Everything in the listing below must be set down again exactly, apart from the pictures.

# Records for this task
┌──
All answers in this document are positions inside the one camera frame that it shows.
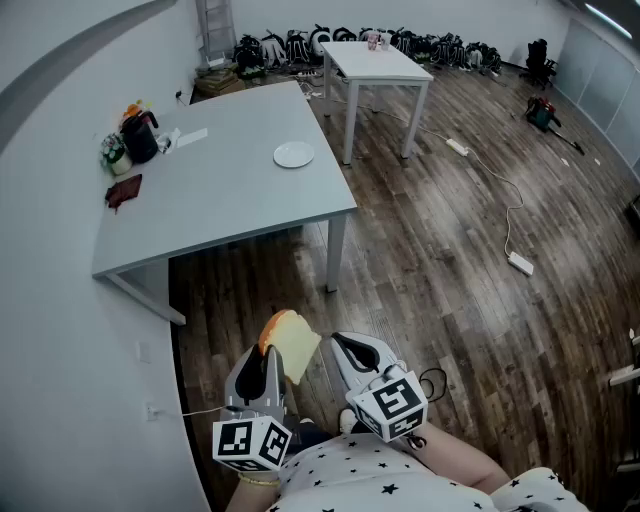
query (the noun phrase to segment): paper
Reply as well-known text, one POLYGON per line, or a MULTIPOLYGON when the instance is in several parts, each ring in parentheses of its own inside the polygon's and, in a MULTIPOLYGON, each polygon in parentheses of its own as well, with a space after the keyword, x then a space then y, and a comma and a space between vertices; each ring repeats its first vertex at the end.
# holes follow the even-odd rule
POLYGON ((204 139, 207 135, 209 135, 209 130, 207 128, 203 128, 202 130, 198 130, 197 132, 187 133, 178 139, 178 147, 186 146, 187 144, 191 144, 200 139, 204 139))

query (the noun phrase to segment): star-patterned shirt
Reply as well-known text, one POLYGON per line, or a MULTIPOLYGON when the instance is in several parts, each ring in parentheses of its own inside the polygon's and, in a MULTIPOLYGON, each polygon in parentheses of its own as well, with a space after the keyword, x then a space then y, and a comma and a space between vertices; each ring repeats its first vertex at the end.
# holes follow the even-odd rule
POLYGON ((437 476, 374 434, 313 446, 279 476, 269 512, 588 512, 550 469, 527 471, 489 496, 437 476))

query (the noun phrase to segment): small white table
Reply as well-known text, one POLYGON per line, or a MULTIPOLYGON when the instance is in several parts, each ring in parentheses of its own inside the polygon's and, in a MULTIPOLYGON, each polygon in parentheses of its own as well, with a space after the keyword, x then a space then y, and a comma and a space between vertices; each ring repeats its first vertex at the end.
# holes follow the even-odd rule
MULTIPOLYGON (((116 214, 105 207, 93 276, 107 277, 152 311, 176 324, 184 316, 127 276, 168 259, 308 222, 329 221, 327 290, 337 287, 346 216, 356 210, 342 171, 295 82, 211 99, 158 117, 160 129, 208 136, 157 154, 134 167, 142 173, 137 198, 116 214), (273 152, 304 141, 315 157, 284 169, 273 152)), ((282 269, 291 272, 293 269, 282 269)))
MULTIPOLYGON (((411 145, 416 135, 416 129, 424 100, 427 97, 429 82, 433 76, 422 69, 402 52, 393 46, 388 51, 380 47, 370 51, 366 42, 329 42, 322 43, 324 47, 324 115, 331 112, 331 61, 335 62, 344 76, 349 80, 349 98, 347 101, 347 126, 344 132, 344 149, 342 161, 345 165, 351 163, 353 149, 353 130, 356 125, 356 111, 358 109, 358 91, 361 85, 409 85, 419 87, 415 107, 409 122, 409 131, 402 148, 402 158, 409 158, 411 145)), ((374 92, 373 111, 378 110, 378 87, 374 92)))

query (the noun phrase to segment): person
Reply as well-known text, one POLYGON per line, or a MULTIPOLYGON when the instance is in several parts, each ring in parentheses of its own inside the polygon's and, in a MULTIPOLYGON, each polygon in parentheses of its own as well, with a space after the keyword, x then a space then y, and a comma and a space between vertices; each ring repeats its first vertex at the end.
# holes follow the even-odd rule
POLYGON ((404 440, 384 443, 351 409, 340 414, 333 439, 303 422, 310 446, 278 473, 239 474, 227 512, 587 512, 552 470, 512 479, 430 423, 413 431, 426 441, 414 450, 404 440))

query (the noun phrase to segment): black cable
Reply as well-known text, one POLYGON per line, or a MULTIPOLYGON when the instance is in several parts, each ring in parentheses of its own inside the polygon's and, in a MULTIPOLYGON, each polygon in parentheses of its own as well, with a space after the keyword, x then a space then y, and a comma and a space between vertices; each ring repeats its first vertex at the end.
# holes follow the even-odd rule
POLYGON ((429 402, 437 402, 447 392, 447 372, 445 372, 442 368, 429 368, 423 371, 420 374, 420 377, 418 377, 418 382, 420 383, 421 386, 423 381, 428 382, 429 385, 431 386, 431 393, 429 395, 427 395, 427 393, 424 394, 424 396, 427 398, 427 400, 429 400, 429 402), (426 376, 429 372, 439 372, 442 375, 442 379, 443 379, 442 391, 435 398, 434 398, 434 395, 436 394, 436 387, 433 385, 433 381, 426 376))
└──
# Task result
All answers in this document are positions inside the one camera frame that it shows.
query (the noun phrase to segment): paper
Reply as well-known text, one POLYGON per line, or a MULTIPOLYGON when the instance is in several parts, each ring in parentheses of its own inside the polygon's and, in a MULTIPOLYGON, each polygon in parentheses of its own as well, with a space after the keyword, x then a space then y, and a comma and a space between vertices; each ring repeats its first vertex at the end.
# holes follow the even-odd rule
POLYGON ((204 139, 207 135, 209 135, 209 130, 207 128, 203 128, 202 130, 198 130, 197 132, 187 133, 178 139, 178 147, 186 146, 187 144, 191 144, 200 139, 204 139))

query (the noun phrase to segment): star-patterned shirt
Reply as well-known text, one POLYGON per line, or a MULTIPOLYGON when the instance is in several parts, each ring in parentheses of its own inside the polygon's and, in a MULTIPOLYGON, each polygon in parentheses of its own as well, with a space after the keyword, x then a space then y, and a comma and a space between vertices; each ring repeats its first vertex at the end.
# holes follow the even-odd rule
POLYGON ((437 476, 374 434, 313 446, 279 476, 269 512, 588 512, 550 469, 527 471, 489 496, 437 476))

query (the noun phrase to segment): small white table
Reply as well-known text, one POLYGON per line, or a MULTIPOLYGON when the instance is in several parts, each ring in parentheses of its own inside the polygon's and, in a MULTIPOLYGON, each polygon in parentheses of its own as well, with a space after the keyword, x then a space then y, and a comma and a space between vertices; each ring repeats its first vertex at the end.
# holes follow the even-odd rule
MULTIPOLYGON (((116 214, 105 207, 93 276, 107 277, 152 311, 176 324, 184 316, 127 276, 168 259, 308 222, 329 221, 327 290, 337 287, 346 216, 356 210, 342 171, 295 82, 211 99, 158 117, 160 129, 208 136, 157 154, 134 167, 142 173, 137 198, 116 214), (273 152, 304 141, 315 157, 284 169, 273 152)), ((282 269, 291 272, 293 269, 282 269)))
MULTIPOLYGON (((411 145, 416 135, 416 129, 424 100, 427 97, 429 82, 433 76, 422 69, 402 52, 393 46, 388 51, 380 47, 370 51, 366 42, 329 42, 322 43, 324 47, 324 115, 331 112, 331 61, 335 62, 344 76, 349 80, 349 98, 347 101, 347 126, 344 132, 344 149, 342 161, 345 165, 351 163, 353 149, 353 130, 356 125, 356 111, 358 109, 358 91, 361 85, 409 85, 419 87, 415 107, 409 122, 409 131, 402 148, 402 158, 409 158, 411 145)), ((374 92, 373 111, 378 110, 378 87, 374 92)))

query (the noun phrase to segment): person
Reply as well-known text, one POLYGON per line, or a MULTIPOLYGON when the instance is in several parts, each ring in parentheses of its own inside the polygon's and, in a MULTIPOLYGON, each polygon in parentheses of its own as well, with a space after the keyword, x then a space then y, and a comma and a space between vertices; each ring repeats its first vertex at the end.
# holes follow the even-odd rule
POLYGON ((404 440, 384 443, 351 409, 340 414, 333 439, 303 422, 310 446, 278 473, 239 474, 227 512, 587 512, 552 470, 512 479, 430 423, 413 431, 426 441, 414 450, 404 440))

query (the noun phrase to segment): black cable
Reply as well-known text, one POLYGON per line, or a MULTIPOLYGON when the instance is in several parts, each ring in parentheses of its own inside the polygon's and, in a MULTIPOLYGON, each polygon in parentheses of its own as well, with a space after the keyword, x then a space then y, and a comma and a space between vertices; each ring repeats its first vertex at the end.
# holes follow the even-odd rule
POLYGON ((429 402, 437 402, 447 392, 447 372, 445 372, 442 368, 429 368, 423 371, 420 374, 420 377, 418 377, 418 382, 420 383, 421 386, 423 381, 428 382, 429 385, 431 386, 431 393, 429 395, 427 395, 427 393, 424 394, 424 396, 427 398, 427 400, 429 400, 429 402), (426 376, 429 372, 439 372, 442 375, 442 379, 443 379, 442 391, 435 398, 434 398, 434 395, 436 394, 436 387, 433 385, 433 381, 426 376))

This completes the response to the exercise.